Word for word, transcribe the data below.

THE DATA: Begin

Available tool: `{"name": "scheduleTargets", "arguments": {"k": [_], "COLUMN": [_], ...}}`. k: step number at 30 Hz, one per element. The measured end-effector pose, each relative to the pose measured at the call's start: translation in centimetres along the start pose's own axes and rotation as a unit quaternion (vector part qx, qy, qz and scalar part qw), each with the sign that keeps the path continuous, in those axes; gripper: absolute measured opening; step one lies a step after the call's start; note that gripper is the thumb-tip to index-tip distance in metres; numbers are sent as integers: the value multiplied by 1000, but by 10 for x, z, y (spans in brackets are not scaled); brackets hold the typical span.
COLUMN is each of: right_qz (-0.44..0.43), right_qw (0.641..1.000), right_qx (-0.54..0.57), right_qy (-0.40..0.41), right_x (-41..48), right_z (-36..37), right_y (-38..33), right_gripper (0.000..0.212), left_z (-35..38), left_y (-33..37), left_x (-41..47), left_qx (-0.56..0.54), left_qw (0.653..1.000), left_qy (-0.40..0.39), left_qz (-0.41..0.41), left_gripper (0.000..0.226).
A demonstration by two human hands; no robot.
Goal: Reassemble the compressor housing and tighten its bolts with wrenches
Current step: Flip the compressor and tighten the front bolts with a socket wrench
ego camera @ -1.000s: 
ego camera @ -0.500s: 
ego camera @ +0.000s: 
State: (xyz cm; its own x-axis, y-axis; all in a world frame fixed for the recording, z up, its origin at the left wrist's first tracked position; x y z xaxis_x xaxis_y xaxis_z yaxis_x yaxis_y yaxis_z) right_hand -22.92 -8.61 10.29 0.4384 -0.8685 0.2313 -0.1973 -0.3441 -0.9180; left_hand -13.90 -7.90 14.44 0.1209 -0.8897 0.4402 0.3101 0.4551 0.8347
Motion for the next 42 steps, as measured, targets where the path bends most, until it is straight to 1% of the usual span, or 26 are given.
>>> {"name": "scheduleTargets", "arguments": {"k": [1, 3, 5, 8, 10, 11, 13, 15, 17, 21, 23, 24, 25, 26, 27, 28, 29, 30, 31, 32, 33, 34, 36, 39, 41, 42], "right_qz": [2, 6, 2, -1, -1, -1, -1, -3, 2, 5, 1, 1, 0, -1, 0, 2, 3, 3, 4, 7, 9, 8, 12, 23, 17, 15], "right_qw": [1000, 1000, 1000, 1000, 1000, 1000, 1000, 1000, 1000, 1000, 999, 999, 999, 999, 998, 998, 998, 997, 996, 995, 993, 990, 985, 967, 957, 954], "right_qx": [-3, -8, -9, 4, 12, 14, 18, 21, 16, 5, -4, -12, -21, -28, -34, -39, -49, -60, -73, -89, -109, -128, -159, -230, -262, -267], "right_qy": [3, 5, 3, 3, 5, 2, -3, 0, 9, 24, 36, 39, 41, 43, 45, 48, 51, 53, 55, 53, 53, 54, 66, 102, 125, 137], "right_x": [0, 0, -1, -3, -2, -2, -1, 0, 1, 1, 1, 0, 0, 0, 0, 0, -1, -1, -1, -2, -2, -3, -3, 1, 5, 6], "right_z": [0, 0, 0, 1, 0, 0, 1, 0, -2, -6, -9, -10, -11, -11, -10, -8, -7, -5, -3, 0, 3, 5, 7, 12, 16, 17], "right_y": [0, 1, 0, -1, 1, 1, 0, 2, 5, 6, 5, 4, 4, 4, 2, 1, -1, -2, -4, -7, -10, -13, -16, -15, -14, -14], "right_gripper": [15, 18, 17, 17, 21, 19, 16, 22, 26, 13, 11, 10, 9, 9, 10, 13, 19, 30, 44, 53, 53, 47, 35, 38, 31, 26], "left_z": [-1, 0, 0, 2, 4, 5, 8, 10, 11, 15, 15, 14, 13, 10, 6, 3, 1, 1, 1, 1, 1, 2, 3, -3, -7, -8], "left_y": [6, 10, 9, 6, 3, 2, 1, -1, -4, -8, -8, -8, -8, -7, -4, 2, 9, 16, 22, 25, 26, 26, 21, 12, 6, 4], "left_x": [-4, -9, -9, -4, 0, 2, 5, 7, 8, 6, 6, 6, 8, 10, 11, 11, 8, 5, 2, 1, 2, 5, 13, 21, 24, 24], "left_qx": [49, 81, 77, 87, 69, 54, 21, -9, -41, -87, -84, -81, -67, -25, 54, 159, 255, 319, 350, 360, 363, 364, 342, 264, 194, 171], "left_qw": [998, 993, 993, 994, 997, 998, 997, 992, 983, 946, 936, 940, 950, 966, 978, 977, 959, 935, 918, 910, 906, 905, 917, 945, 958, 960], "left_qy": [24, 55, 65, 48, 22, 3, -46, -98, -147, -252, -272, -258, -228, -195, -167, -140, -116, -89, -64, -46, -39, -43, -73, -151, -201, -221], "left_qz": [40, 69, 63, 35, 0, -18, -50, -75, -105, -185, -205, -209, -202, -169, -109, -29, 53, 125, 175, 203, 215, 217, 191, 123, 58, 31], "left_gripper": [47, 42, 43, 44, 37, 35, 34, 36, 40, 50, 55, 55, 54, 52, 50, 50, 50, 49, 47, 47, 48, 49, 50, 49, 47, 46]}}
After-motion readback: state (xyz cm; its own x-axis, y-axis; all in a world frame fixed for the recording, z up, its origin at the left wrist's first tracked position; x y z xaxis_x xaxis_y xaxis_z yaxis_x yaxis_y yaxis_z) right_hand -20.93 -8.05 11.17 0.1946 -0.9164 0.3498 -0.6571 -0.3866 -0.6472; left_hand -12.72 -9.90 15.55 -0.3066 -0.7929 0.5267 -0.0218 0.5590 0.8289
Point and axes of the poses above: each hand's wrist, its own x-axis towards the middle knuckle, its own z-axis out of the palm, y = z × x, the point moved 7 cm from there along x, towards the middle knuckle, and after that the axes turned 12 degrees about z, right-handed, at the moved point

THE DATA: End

- _SOLUTION_:
Available tool: `{"name": "scheduleTargets", "arguments": {"k": [_], "COLUMN": [_], ...}}`. k: step number at 30 Hz, one per element. The measured end-effector pose, each relative to the pose measured at the call's start: translation in centimetres along the start pose's own axes and rotation as a unit quaternion (vector part qx, qy, qz and scalar part qw), each with the sign that keeps the path continuous, in those axes; gripper: absolute measured opening; step one lies a step after the call's start; note that gripper is the thumb-tip to index-tip distance in metres; numbers are sent as integers: the value multiplied by 1000, but by 10 for x, z, y (spans in brackets are not scaled); brackets hold the typical span.
COLUMN is each of: right_qz (-0.44..0.43), right_qw (0.641..1.000), right_qx (-0.54..0.57), right_qy (-0.40..0.41), right_x (-41..48), right_z (-36..37), right_y (-38..33), right_gripper (0.000..0.212), left_z (-35..38), left_y (-33..37), left_x (-41..47), left_qx (-0.56..0.54), left_qw (0.653..1.000), left_qy (-0.40..0.39), left_qz (-0.41..0.41), left_gripper (0.000..0.226).
A demonstration by two human hands; no robot.
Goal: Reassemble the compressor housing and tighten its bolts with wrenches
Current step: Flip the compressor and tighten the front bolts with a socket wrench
ego camera @ -1.000s: 
ego camera @ -0.500s: 
ego camera @ +0.000s: 
State: (xyz cm; its own x-axis, y-axis; all in a world frame fixed for the recording, z up, its origin at the left wrist's first tracked position; x y z xaxis_x xaxis_y xaxis_z yaxis_x yaxis_y yaxis_z) right_hand -22.92 -8.61 10.29 0.4384 -0.8685 0.2313 -0.1973 -0.3441 -0.9180; left_hand -13.90 -7.90 14.44 0.1209 -0.8897 0.4402 0.3101 0.4551 0.8347
Motion for the next 42 steps, as measured, targets where the path bends most, until it is straight to 1% of the usual span, or 26 are given.
>>> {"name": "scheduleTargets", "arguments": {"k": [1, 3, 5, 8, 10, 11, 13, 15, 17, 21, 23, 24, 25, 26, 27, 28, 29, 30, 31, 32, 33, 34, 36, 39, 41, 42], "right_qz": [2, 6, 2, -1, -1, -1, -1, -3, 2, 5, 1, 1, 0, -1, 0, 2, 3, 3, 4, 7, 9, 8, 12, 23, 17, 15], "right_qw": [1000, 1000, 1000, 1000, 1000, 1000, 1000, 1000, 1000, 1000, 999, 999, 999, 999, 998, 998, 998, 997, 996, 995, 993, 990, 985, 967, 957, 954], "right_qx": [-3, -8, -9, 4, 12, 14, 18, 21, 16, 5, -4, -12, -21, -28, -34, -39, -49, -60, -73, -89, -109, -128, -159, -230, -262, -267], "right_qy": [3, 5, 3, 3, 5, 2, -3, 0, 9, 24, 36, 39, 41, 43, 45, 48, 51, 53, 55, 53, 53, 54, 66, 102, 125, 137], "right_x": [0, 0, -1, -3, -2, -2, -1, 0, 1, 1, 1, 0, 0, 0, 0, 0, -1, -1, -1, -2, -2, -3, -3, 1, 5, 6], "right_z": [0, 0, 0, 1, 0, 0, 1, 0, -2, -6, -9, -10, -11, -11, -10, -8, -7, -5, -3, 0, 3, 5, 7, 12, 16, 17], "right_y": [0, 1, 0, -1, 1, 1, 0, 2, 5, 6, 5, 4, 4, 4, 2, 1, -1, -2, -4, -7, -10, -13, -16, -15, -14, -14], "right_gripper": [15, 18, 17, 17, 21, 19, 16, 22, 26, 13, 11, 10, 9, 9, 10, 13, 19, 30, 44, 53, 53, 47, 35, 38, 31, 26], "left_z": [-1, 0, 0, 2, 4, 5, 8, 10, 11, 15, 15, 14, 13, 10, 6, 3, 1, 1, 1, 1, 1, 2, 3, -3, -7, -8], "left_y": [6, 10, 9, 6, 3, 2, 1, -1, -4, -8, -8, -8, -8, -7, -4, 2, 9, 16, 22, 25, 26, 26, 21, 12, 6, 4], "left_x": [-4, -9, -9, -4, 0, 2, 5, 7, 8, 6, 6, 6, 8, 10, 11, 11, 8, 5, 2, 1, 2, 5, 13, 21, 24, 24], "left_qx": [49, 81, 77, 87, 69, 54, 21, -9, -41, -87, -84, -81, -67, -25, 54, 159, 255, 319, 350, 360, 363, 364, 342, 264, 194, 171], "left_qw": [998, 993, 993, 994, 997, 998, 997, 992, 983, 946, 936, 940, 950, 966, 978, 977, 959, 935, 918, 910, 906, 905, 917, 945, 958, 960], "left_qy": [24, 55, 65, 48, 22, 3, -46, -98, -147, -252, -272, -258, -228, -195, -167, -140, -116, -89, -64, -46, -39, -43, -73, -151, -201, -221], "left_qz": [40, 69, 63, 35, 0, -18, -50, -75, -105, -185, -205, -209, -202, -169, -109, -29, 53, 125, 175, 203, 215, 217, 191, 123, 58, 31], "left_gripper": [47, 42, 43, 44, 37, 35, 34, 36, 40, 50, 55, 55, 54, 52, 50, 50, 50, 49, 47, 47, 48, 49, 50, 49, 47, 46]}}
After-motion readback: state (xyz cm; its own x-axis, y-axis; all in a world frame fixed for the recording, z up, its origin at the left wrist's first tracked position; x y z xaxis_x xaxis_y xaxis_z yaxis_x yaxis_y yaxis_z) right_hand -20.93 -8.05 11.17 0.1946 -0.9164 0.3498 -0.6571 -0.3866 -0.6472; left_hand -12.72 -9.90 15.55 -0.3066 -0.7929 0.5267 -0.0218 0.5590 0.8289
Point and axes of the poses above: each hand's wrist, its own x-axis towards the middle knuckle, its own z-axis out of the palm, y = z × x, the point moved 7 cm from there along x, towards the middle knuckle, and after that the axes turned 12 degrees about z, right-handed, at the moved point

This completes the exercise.